**Problem details**
From the records, pick out and copy each line containing "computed".

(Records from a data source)
──────
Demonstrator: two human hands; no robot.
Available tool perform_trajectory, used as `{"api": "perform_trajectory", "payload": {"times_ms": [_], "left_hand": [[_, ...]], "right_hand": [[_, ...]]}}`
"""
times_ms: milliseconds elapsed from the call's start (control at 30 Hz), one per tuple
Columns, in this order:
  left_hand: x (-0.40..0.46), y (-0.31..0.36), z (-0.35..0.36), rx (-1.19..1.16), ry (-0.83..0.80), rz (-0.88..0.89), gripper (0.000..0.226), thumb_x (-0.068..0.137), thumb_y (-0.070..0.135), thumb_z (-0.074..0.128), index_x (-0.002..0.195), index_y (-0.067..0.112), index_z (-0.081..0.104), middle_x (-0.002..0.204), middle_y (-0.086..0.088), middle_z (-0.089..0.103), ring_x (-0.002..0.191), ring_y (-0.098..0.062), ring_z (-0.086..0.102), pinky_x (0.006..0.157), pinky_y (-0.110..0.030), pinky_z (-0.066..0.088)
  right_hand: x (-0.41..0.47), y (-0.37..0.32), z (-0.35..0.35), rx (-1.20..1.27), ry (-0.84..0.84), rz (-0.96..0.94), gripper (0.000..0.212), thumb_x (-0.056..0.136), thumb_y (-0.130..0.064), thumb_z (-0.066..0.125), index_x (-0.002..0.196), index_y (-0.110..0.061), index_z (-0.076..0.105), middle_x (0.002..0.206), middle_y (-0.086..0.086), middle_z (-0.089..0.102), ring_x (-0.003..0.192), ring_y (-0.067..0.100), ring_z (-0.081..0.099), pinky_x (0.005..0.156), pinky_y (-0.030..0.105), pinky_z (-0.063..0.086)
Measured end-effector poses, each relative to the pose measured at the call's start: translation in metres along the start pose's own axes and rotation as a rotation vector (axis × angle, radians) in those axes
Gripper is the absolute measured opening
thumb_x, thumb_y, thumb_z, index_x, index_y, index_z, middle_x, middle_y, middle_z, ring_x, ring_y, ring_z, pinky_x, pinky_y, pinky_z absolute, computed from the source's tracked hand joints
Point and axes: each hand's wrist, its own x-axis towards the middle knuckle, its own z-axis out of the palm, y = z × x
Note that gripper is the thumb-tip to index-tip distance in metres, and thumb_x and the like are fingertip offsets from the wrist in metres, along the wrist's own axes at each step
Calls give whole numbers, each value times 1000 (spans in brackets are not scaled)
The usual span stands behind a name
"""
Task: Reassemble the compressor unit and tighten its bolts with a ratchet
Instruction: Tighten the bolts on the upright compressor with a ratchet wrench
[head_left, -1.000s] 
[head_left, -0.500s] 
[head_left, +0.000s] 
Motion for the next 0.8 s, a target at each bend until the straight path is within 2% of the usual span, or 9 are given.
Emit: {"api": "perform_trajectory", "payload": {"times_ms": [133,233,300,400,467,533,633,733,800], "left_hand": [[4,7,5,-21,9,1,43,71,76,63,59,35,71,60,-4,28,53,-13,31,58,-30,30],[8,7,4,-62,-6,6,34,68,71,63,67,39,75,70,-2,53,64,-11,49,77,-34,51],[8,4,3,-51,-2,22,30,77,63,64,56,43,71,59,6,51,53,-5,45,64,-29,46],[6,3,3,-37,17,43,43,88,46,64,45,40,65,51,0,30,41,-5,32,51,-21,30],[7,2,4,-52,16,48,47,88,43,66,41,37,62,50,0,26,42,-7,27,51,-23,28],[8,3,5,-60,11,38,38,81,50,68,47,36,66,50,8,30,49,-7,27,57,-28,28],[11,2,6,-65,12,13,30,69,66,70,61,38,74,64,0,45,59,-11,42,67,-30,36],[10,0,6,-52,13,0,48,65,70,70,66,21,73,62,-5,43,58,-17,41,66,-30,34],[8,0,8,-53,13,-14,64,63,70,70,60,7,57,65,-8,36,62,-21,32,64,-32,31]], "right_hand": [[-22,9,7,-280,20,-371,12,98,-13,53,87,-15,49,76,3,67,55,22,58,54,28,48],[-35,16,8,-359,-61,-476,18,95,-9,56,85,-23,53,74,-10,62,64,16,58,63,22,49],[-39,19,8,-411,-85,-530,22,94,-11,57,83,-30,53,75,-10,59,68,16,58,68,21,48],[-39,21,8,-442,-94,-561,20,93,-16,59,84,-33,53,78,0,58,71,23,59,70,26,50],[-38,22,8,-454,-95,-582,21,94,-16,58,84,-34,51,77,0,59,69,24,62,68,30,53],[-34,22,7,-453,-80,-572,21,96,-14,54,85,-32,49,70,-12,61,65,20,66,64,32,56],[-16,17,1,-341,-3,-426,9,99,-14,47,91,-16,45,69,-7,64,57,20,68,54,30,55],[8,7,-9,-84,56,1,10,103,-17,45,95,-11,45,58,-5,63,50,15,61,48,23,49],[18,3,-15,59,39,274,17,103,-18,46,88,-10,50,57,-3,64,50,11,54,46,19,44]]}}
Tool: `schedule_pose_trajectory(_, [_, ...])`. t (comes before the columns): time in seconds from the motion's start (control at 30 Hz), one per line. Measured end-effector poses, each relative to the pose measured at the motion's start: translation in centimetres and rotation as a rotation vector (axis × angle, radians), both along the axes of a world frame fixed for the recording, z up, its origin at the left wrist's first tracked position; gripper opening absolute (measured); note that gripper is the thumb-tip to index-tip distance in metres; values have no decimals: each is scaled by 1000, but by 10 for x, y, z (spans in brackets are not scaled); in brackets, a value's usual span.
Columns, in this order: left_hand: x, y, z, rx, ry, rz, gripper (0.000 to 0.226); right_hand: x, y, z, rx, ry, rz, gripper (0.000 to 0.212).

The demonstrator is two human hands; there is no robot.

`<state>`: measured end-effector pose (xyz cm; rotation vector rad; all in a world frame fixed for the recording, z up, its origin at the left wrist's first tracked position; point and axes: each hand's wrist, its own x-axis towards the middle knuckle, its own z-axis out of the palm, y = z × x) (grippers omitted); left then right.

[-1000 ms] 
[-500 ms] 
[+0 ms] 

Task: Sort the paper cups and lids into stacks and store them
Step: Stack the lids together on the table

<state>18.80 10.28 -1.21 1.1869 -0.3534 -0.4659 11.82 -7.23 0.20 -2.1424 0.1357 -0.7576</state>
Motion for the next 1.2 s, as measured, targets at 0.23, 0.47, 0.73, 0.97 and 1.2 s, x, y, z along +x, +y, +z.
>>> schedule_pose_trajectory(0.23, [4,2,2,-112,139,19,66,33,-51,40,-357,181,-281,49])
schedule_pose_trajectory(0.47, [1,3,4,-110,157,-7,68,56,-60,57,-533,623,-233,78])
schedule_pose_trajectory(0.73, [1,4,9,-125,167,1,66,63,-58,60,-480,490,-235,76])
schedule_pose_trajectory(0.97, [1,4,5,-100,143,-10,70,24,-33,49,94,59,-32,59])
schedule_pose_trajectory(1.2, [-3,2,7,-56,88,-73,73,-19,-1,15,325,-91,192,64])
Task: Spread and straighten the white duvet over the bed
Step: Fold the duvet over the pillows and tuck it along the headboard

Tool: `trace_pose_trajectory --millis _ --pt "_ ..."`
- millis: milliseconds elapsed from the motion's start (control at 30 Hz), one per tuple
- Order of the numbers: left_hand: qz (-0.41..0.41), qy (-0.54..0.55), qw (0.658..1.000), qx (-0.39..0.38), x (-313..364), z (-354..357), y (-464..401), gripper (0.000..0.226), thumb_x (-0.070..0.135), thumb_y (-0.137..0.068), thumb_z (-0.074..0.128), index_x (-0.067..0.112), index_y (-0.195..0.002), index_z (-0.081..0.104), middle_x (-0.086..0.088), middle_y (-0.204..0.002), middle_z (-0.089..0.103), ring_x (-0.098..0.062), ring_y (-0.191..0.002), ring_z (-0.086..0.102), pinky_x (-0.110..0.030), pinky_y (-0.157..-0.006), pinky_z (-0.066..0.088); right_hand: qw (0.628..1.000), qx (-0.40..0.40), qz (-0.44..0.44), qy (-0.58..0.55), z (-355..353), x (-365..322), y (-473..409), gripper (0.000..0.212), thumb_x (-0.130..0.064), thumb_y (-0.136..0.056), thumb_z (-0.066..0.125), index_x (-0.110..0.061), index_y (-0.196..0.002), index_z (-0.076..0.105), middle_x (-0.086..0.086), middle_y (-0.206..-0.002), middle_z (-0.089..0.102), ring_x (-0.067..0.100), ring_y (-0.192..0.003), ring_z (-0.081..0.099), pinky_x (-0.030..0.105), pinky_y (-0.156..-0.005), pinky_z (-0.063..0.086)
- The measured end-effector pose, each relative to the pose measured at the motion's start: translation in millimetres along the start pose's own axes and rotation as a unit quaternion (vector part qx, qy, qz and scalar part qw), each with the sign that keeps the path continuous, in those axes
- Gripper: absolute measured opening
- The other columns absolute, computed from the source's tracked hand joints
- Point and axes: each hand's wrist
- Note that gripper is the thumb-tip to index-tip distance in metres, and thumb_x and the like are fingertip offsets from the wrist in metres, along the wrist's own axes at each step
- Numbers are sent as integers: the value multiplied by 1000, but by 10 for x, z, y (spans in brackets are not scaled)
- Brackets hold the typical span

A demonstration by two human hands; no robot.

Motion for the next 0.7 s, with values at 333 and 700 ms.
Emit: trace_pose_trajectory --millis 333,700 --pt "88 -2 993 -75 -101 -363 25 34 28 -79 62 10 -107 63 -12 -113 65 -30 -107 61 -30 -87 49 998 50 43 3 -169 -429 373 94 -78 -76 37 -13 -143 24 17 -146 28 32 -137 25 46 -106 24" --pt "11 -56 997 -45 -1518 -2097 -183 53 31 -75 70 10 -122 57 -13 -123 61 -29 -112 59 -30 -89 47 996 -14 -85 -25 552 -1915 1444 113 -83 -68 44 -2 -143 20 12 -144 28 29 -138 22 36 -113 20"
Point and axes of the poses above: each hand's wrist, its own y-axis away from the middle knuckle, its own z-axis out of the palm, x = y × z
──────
**Solution for this problem**
thumb_x, thumb_y, thumb_z, index_x, index_y, index_z, middle_x, middle_y, middle_z, ring_x, ring_y, ring_z, pinky_x, pinky_y, pinky_z absolute, computed from the source's tracked hand joints
- The other columns absolute, computed from the source's tracked hand joints

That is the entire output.